The Facts about How Smoking Harms Mother and Child


Updated July 13, 2004

Smoking is toxic to the unborn child, and studies have shown that getting pregnant may be more difficult for smokers. Quitting tobacco before pregnancy is a healthy choice, for both mother and child.
  • Smoking harms many aspects and every phase of reproduction. Despite having greater increased knowledge of the adverse health effects of smoking during pregnancy, many pregnant women and girls continue to smoke (estimates range from 12% to 22%). It is estimated that only 18% to 25% quit smoking once they become pregnant.
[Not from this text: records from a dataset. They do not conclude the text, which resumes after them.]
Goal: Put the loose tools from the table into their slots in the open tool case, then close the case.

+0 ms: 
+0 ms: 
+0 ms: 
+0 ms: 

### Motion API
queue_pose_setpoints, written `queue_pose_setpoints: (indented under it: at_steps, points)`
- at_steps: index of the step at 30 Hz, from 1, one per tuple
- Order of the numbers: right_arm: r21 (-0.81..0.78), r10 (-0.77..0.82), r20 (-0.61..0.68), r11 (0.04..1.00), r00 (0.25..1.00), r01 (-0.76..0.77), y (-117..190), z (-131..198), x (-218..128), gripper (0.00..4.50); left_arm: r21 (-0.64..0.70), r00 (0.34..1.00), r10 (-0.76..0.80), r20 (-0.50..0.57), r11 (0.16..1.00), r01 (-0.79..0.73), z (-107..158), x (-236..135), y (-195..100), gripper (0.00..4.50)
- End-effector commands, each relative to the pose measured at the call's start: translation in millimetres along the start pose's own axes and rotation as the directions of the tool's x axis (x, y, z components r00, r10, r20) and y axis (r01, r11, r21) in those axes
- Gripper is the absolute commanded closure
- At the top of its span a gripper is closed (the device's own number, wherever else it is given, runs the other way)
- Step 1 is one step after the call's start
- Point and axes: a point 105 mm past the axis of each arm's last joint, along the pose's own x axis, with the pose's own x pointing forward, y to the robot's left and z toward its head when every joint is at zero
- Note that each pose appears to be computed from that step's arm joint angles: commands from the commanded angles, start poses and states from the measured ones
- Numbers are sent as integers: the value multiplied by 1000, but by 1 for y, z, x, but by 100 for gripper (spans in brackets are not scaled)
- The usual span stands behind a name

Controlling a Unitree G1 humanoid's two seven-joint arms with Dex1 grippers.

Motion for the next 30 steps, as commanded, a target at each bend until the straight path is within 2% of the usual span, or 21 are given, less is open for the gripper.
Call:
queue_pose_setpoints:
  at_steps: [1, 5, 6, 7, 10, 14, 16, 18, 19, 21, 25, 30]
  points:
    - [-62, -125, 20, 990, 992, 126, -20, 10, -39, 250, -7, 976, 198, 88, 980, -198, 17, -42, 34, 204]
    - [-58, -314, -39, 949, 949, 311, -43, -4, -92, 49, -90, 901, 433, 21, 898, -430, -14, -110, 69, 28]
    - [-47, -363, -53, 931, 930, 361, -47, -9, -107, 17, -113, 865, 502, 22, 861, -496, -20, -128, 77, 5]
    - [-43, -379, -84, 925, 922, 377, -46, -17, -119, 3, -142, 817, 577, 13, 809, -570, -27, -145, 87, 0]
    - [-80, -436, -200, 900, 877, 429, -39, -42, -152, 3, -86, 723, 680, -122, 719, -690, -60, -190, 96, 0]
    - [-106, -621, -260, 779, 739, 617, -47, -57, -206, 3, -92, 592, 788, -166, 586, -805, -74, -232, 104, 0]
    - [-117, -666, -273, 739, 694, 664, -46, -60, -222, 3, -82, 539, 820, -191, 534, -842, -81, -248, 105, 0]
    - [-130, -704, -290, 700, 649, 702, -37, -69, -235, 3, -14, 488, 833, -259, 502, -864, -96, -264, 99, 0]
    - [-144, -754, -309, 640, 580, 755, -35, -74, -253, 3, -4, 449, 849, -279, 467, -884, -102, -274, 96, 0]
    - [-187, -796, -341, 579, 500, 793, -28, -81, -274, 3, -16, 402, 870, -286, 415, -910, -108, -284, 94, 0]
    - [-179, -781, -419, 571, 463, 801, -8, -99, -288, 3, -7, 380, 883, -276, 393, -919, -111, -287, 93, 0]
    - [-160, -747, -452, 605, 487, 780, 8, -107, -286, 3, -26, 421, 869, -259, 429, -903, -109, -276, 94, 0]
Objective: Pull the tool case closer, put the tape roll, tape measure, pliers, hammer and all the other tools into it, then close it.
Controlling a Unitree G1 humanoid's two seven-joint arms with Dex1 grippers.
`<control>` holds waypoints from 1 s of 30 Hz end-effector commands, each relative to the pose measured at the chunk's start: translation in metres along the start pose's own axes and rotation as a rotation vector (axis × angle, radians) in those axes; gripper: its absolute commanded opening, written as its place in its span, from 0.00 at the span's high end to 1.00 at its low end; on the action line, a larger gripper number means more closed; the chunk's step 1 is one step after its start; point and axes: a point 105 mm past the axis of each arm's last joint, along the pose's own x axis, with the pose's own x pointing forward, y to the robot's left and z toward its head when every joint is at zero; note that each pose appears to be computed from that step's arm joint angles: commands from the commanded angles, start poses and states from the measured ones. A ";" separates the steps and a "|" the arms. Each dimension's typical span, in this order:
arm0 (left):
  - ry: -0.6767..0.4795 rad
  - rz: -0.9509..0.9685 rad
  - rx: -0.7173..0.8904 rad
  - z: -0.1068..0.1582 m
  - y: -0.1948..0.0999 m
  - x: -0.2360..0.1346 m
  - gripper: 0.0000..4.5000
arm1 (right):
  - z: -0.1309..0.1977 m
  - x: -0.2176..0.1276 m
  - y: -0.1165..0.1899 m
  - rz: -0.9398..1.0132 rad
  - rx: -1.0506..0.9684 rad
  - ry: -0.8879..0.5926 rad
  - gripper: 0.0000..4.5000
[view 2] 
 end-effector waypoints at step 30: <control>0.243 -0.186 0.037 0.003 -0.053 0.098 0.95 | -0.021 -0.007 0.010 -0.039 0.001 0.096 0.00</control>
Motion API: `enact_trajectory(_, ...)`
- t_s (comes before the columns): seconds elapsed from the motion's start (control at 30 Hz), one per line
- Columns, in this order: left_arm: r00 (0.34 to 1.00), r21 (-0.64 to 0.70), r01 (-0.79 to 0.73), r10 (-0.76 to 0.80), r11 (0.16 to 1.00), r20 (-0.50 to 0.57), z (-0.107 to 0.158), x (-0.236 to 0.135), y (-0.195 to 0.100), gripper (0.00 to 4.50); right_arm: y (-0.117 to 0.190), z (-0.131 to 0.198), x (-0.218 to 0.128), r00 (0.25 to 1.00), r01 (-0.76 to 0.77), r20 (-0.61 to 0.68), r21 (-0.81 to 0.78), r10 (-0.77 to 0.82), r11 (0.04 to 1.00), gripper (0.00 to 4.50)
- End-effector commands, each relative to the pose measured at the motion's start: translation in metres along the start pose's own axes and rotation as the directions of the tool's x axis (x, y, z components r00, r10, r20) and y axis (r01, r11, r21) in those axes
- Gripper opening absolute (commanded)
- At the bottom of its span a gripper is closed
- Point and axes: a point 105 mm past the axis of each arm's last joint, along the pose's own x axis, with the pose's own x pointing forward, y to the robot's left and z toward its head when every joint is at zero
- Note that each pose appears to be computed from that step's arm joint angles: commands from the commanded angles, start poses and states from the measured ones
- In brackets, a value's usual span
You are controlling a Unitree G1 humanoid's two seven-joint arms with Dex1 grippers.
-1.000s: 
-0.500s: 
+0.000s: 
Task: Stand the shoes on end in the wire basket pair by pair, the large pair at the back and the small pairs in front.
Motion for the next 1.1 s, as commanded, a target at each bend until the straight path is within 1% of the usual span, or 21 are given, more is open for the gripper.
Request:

  • Women who smoke are at an increased risk for infertility. Studies have shown that smoking makes it more difficult for women to become pregnant.
  • Research also has shown that smoking during pregnancy causes health problems for both mothers and babies, such as pregnancy complications, premature birth, low-birth-weight infants, stillbirth, and infant death. Low birth weight is a leading cause of infant deaths, resulting in more than 300,000 deaths annually in the United States.
  • Once pregnant, women who smoke are about twice as likely to experience complications such as placenta previa, a condition where the placenta grows too close to the opening of the uterus. This condition frequently leads to delivery by a Caesarean section.
  • Pregnant women who smoke also are more likely to have placental abruption, where the placenta prematurely separates from the wall of the uterus. This can lead to preterm delivery, stillbirth, or early infant death. Estimates for the risk of placental abruption among smokers range from 1.4 to 2.4 times that of nonsmokers.
  • Pregnant smokers also are at a higher risk for premature rupture of membranes before labor begins. This makes it more likely that a smoker will carry her baby for a shorter than normal gestation period.
  • Risk for having a baby in the smallest 5% to 10% of birth weights is as high as 2.5 times greater for pregnant smokers.
  • For reasons that are currently unknown, smokers are less likely to have preeclampsia, a condition that results in high blood pressure and an excess of protein in the urine.
U.S. Department of Health and Human Services. The Health Consequences of Smoking: A Report of the Surgeon General. U.S. Department of Health and Human Services, Centers for Disease Control and Prevention, National Center for Chronic Disease Prevention and Health Promotion, Office on Smoking and Health, 2004.